> **Data shown**:

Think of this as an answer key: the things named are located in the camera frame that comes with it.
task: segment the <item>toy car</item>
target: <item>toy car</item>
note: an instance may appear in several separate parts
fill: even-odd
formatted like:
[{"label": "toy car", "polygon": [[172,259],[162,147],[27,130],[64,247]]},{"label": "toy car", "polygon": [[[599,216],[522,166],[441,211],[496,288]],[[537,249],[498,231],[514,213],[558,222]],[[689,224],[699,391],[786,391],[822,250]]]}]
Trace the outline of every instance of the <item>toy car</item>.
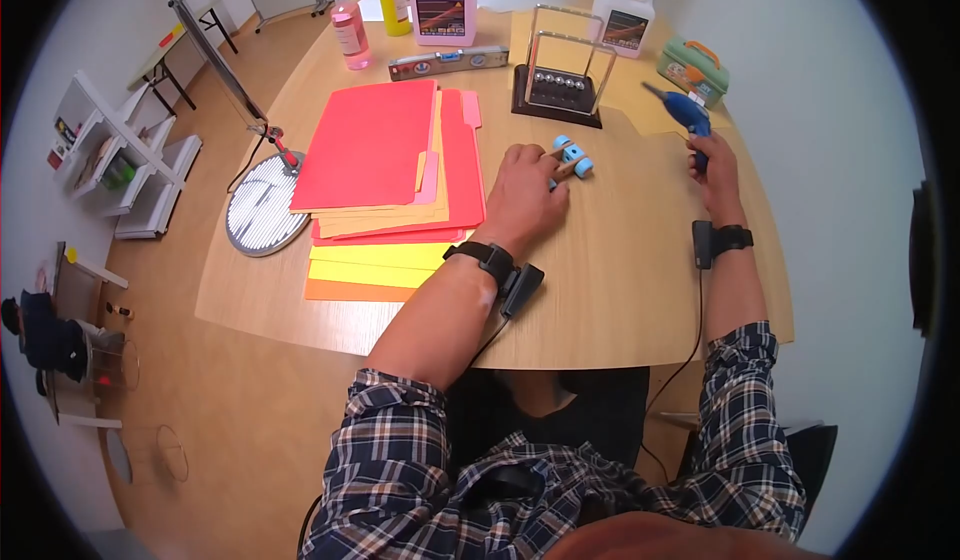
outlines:
[{"label": "toy car", "polygon": [[570,137],[562,134],[553,140],[553,151],[547,153],[547,156],[553,156],[561,162],[554,173],[553,179],[550,179],[550,190],[557,188],[557,181],[561,181],[570,176],[570,173],[577,175],[580,179],[585,179],[594,171],[594,162],[587,157],[584,150],[570,140]]}]

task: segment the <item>cable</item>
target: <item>cable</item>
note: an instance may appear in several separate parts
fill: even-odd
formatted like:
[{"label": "cable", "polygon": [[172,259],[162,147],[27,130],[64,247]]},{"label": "cable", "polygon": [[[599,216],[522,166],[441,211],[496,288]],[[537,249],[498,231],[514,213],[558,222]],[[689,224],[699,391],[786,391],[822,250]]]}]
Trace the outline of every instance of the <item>cable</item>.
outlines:
[{"label": "cable", "polygon": [[647,409],[645,410],[644,413],[650,411],[650,408],[653,407],[654,402],[656,402],[660,394],[664,392],[664,389],[666,389],[666,386],[670,384],[670,381],[672,381],[674,377],[677,376],[677,374],[679,374],[684,368],[687,367],[687,364],[689,364],[690,360],[693,359],[693,356],[696,355],[697,350],[700,349],[700,336],[704,330],[704,271],[701,270],[701,271],[698,271],[698,273],[700,275],[700,277],[698,278],[699,282],[697,287],[698,289],[700,289],[700,311],[699,311],[700,317],[697,319],[697,339],[693,343],[693,351],[690,351],[690,357],[686,359],[686,362],[683,362],[680,365],[680,367],[677,369],[677,371],[674,374],[670,374],[670,378],[666,379],[666,383],[664,383],[663,386],[659,388],[659,391],[656,392],[656,395],[654,395],[654,398],[651,399],[650,403],[647,404]]},{"label": "cable", "polygon": [[253,153],[249,155],[249,159],[246,161],[246,166],[241,168],[240,172],[237,173],[237,176],[233,177],[233,180],[230,181],[230,184],[226,186],[227,193],[231,192],[231,187],[234,186],[234,182],[237,182],[237,179],[243,176],[243,173],[245,173],[247,169],[250,168],[250,164],[254,161],[254,156],[257,155],[257,150],[260,149],[260,143],[263,143],[263,139],[267,138],[267,129],[268,129],[267,125],[266,124],[263,125],[263,132],[260,133],[260,140],[256,143],[256,147],[253,148]]},{"label": "cable", "polygon": [[306,525],[310,521],[310,516],[313,515],[314,509],[316,509],[317,504],[320,503],[320,498],[323,497],[323,494],[317,495],[317,498],[313,500],[313,503],[310,504],[310,509],[306,511],[306,516],[303,517],[303,526],[300,528],[300,537],[296,540],[296,557],[300,557],[300,552],[304,548],[304,535],[306,535]]},{"label": "cable", "polygon": [[510,322],[510,319],[509,319],[509,318],[504,318],[504,319],[503,319],[503,322],[500,323],[500,326],[498,326],[498,327],[496,328],[496,330],[493,332],[493,335],[491,335],[491,336],[489,337],[489,339],[486,340],[486,343],[483,344],[483,346],[480,348],[480,350],[477,350],[477,352],[474,353],[473,359],[470,361],[469,364],[466,365],[467,368],[469,368],[470,366],[473,366],[473,365],[474,365],[474,362],[477,361],[477,358],[480,357],[480,354],[487,350],[487,348],[490,346],[490,344],[494,342],[494,339],[497,338],[498,334],[500,334],[500,331],[503,330],[503,327],[504,327],[504,326],[507,326],[507,323],[509,323],[509,322]]},{"label": "cable", "polygon": [[657,455],[653,451],[651,451],[650,448],[646,446],[646,444],[641,442],[640,447],[642,447],[644,451],[649,453],[650,457],[656,460],[657,464],[660,464],[660,469],[663,470],[663,478],[666,479],[667,482],[669,482],[670,476],[666,473],[666,466],[664,466],[664,463],[660,461],[660,458],[657,458]]},{"label": "cable", "polygon": [[[700,339],[704,331],[704,271],[699,270],[697,271],[697,274],[698,274],[697,289],[700,291],[699,293],[700,309],[698,311],[699,317],[697,318],[697,339],[693,343],[693,350],[690,351],[690,356],[686,359],[686,362],[683,362],[673,374],[670,374],[670,378],[666,379],[666,383],[664,383],[663,386],[659,388],[659,391],[656,392],[656,395],[654,395],[654,398],[651,399],[650,403],[647,404],[647,409],[644,410],[643,412],[644,417],[646,416],[646,414],[650,412],[650,408],[653,407],[654,403],[657,401],[657,398],[659,398],[660,394],[664,392],[664,389],[666,389],[666,386],[670,384],[670,381],[672,381],[674,377],[677,376],[677,374],[679,374],[684,368],[687,367],[687,364],[690,363],[690,360],[693,359],[693,356],[697,354],[697,350],[700,349]],[[654,452],[651,451],[649,448],[647,448],[647,446],[645,446],[642,442],[640,443],[640,447],[642,447],[644,451],[649,453],[650,457],[656,460],[656,463],[660,465],[660,469],[663,470],[663,477],[667,480],[667,482],[669,482],[670,475],[667,474],[666,466],[664,466],[664,463],[661,462],[661,459],[657,458],[657,455],[654,454]]]}]

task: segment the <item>blue glue gun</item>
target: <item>blue glue gun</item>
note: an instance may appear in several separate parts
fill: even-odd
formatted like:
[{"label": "blue glue gun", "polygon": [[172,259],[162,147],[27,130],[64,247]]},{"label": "blue glue gun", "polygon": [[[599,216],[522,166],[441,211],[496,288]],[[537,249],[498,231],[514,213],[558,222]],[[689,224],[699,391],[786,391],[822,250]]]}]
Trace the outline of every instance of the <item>blue glue gun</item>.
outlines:
[{"label": "blue glue gun", "polygon": [[[711,135],[711,117],[707,111],[697,102],[690,99],[682,93],[672,91],[661,91],[649,83],[644,83],[651,93],[663,101],[663,107],[673,119],[683,125],[685,129],[697,136]],[[693,166],[700,174],[707,172],[707,156],[703,152],[697,152],[693,157]]]}]

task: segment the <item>wooden floor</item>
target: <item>wooden floor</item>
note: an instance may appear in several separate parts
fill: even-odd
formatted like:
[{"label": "wooden floor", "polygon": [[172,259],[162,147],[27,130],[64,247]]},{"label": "wooden floor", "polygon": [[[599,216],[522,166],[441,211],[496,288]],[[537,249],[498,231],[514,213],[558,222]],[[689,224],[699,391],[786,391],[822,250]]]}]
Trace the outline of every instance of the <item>wooden floor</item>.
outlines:
[{"label": "wooden floor", "polygon": [[[240,54],[222,54],[268,110],[328,24],[326,16],[303,14],[271,23],[259,35],[248,24],[234,39]],[[108,315],[99,324],[123,329],[135,341],[141,373],[135,391],[103,396],[101,414],[122,419],[131,436],[170,425],[189,465],[186,482],[177,483],[162,466],[135,463],[130,485],[107,462],[126,526],[162,559],[293,557],[304,513],[322,489],[330,433],[343,417],[347,386],[362,361],[194,317],[210,236],[223,227],[217,218],[225,190],[251,139],[221,87],[207,66],[188,87],[197,110],[183,102],[175,106],[170,141],[187,134],[203,141],[187,188],[162,238],[113,243],[107,267],[129,280],[129,290],[102,290],[104,301],[135,312],[133,321]],[[651,396],[676,368],[653,369]],[[656,407],[696,410],[702,376],[702,363],[692,363]],[[555,398],[551,374],[524,374],[516,382],[524,383],[518,392],[524,407],[538,414]],[[686,434],[656,421],[646,428],[646,445],[673,477]],[[186,467],[174,469],[183,477]],[[637,469],[651,481],[664,481],[645,452]]]}]

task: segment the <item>yellow paper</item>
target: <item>yellow paper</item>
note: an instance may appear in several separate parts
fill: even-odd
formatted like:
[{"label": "yellow paper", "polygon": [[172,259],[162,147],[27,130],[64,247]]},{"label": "yellow paper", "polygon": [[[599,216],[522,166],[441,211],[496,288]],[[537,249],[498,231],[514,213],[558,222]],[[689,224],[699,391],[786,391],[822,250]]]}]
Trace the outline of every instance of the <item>yellow paper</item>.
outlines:
[{"label": "yellow paper", "polygon": [[346,262],[310,260],[310,278],[339,280],[366,285],[386,287],[408,287],[416,289],[430,278],[434,271],[417,268],[397,268],[393,266],[364,266]]},{"label": "yellow paper", "polygon": [[[530,38],[530,23],[532,20],[533,13],[530,12],[514,12],[512,15],[510,20],[510,49],[521,51],[520,53],[510,54],[510,66],[526,62],[527,42]],[[540,31],[557,31],[575,37],[586,36],[585,20],[582,17],[568,14],[540,12],[537,17],[536,28]],[[569,42],[558,43],[547,38],[542,38],[540,41],[543,45],[537,52],[536,65],[583,73],[591,52],[589,47],[585,45],[577,46]],[[641,52],[640,57],[636,60],[617,58],[603,95],[600,97],[601,119],[603,118],[603,108],[615,108],[623,111],[630,118],[633,127],[641,135],[670,132],[681,134],[684,137],[688,135],[687,129],[666,112],[664,103],[641,85],[646,81],[664,91],[682,93],[678,86],[657,73],[657,58],[659,56],[660,52],[657,51],[655,55]],[[603,81],[603,73],[609,60],[610,56],[605,53],[594,54],[588,74],[593,80],[594,86],[600,86],[601,81]],[[514,72],[506,70],[504,74],[507,75],[506,85],[513,88]],[[707,110],[707,112],[710,115],[711,128],[720,129],[732,125],[723,104],[717,106],[716,110]]]},{"label": "yellow paper", "polygon": [[437,270],[444,263],[450,243],[396,243],[386,245],[342,245],[310,249],[310,259]]}]

> **What is expected**: Go through the entries above and count each line that contains the string "task". Reply only with the total.

> **Written answer**: 5